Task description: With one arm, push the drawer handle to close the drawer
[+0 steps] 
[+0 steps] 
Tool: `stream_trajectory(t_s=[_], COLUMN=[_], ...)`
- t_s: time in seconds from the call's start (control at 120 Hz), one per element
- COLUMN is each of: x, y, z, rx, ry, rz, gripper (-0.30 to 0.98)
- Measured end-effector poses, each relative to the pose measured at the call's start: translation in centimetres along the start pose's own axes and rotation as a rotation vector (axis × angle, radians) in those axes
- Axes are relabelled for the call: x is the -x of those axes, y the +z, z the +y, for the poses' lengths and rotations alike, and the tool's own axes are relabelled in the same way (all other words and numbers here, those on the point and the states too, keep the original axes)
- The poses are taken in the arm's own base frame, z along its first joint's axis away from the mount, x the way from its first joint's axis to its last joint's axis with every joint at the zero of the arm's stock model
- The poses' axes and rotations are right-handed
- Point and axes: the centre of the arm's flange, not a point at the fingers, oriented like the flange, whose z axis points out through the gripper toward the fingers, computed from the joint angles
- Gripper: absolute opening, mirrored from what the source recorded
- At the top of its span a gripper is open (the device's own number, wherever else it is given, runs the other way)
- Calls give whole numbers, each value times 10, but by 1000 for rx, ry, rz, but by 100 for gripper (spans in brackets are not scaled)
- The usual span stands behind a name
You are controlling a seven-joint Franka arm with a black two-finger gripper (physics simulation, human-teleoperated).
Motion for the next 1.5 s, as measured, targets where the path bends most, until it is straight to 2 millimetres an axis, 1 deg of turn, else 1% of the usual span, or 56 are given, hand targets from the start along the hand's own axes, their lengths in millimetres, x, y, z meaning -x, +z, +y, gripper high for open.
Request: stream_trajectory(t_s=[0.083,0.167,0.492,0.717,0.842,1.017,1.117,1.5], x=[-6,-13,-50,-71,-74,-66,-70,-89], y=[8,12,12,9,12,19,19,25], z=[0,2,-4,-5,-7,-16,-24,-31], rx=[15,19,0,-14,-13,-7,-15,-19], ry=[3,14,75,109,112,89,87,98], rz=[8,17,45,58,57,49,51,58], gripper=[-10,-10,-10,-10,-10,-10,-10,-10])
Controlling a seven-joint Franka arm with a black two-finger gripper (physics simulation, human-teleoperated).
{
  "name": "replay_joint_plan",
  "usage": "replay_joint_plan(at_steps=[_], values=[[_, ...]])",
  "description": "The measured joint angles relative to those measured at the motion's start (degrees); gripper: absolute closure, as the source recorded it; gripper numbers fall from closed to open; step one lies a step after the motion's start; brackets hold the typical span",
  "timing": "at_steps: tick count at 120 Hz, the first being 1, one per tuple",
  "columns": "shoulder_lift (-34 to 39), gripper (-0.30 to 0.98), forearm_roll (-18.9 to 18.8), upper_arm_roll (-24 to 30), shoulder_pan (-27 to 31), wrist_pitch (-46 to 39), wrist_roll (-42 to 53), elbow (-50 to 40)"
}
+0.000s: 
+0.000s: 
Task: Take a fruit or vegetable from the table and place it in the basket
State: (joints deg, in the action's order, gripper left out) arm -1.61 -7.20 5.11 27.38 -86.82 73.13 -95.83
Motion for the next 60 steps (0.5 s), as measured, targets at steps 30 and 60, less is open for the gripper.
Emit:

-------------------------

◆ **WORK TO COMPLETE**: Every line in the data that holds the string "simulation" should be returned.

◆ **REPLY**:
You are controlling a seven-joint Franka arm with a black two-finger gripper (physics simulation, human-teleoperated).
Controlling a seven-joint Franka arm with a black two-finger gripper (physics simulation, human-teleoperated).

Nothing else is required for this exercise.